É fato que José Mojica Marins não é unanimidade entre o público em geral. Há aqueles que o denominam como, no mínimo, "estranho" ou "louco" pelo seu personagem de unhas grandes que fez um sucesso estrondoso ao longo das últimas décadas. E podem falar o quanto quiser que o Zé do Caixão estava sumido, que ninguém mais ouvia falar do cara ou que este, quando ainda era comentado, fazia papel de ridículo pelas suas aparições. É inevitável dizer que Mojica criou um personagem que ficou marcado na história do cinema brasileiro e que dificilmente um personagem causará tamanho reboliço quanto ele e suas maluquices.
Quarenta anos depois de sua segunda "fita" (como ele mesmo gosta de chamar os filmes), Mojica está de volta com Encarnação do Demônio. Pois bem, o que esperar? Um show trash, com direito a dedos nos olhos das vítimas, enforcamentos com as pessoas morrendo de boca aberta e várias outras torturas insanas? Enfim, esta foi a proposta dos dois primeiros filmes que, de uma maneira ou outra, conseguiram levar o nome Zé do Caixão a um lugar de destaque na mídia em geral e, com certeza, chamou a atenção. Agora, a situação é outra. Ou não. A proposta trash não deixou de estar escancarada em Encarnação do Demônio, apesar de Mojica deixar claro que não é o adepto mais fervoroso do termo "trash".
A diferença é que agora temos o verdadeiro "trash com dinheiro" (créditos a Eneida Barbosa pelas sábias palavras!).
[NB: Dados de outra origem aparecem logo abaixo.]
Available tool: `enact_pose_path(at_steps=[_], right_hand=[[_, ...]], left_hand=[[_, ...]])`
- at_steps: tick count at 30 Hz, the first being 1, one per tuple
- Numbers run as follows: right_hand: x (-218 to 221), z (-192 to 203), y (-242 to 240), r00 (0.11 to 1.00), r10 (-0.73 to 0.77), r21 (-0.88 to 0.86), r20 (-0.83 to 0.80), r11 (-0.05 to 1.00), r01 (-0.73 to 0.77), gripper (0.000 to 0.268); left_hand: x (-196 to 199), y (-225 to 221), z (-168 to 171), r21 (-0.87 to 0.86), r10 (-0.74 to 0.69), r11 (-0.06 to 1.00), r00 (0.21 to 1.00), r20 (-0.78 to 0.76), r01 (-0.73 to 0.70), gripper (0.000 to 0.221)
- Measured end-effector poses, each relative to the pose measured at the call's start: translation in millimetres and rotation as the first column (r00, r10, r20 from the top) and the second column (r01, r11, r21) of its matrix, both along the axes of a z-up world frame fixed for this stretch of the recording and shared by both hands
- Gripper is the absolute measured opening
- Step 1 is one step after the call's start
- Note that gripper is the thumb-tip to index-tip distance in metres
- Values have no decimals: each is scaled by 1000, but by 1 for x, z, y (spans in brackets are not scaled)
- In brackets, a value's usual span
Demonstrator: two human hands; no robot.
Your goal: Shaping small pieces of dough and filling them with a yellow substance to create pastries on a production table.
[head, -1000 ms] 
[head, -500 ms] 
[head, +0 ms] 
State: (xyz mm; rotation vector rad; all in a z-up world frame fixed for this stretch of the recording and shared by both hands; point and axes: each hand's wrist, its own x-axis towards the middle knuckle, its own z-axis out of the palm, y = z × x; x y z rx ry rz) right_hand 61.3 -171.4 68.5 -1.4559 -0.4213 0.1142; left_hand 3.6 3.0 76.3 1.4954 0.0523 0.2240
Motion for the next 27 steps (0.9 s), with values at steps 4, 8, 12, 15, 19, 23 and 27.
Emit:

Uma verdadeira produção de Paulo Sacramento e dos irmãos Gullane que maravilhosamente transformaram o que antes beirava o banal devido a tamanha precariedade em algo que chega a ser considerado magnífico e admirável. O que se vê em Encarnação do Demônio é algo surpreendente em diversos aspectos. Tudo bem, a premissa não mudou. De novo, Zé do Caixão busca encontrar a mulher perfeita que irá gerar seu filho, responsável pela continuidade do mal na Terra. É um argumento teoricamente sem peso, mas ganha muita força quando visto em uma nova roupagem. Levando em consideração que o roteiro original de "Encarnação" foi escrito há quarenta anos e durante várias vezes foi alterado para se encaixar na atualidade, a trama prende e consegue alcançar um propósito que surpreende e não deixa de ser interessante, já que novamente Mojica consegue deixar questionamentos na cabeça do espectador e instigar sem fatos muito relevantes, mas que ainda assim constróem uma bela seqüência para o desenrolar da trama.
Conta ainda a favor do roteiro o bom aproveitamento de personagens e situações descritas nos filmes anteriores, deixando assim conflitos em aberto para serem solucionados ao longo do filme. Uma boa decisão de Mojica, que assim mantém o ritmo e a relação entre as personagens a todo momento. Isso sem contar os bons e oportunos momentos de humor, que ajudam a manter o público ligado e interessado nas cenas que estão por vir e não tornar a história maçante. Quanto à produção do longa, conforme já dito, é louvável e impressionante constatar o estrago positivo que um bom investimento é capaz de fazer quando mesclado com boas idéias. Já deixo aqui um breve conselho que acredito já ser de conhecimento da maioria dos espectadores: aqueles que não são fãs incondicionais de sangue, tripas, cabeças abertas, insetos e coisas do gênero, nem ousem sentar na poltrona. Será perda de tempo e paciência.
A produção de Sacramento e dos Gullanes traz um teor de realidade que choca e, ao mesmo tempo, inova não só para o padrão cinematográfico brasileiro, mas também para a mente de Mojica, que consegue retratar em imagens idéias completamente alucinantes e absurdamente vertiginosas. Como se já não bastasse a qualidade evidente dos aspectos já citados, Mojica ainda conta com o talento e o brilhantismo de Milhem Cortaz, que lidera um elenco recheado de surpresas boas, como o já falecido Jece Valadão. Imagino apenas como deveria estar a cabeça de Cortaz durante as filmagens, já que este estava em "Encarnação" e, ao mesmo tempo, em Tropa de Elite. Definitivamente, qualidade e dedicação da equipe nítidas e invejáveis. É claro que uma sujeira aqui e ali são perceptíveis, mas nada que comprometa ou estrague o todo.
Em geral, Mojica realiza um trabalho peculiar e interessante. É óbvio que não atrai grande parte do público, mas para os fãs do gênero vale muito a pena conferir. Arrisco dizer que um quarto filme não seria uma idéia tão absurda, já que trata-se do mestre do gênero e um dos poucos ainda remanescentes da velha guarda do cinema brasileiro em geral. Mojica merece no mínimo respeito e admiração por completar uma trabalhosa trilogia perante tantas dificuldades. Portanto, salve sr. Mojica Marins e o cinema brasileiro!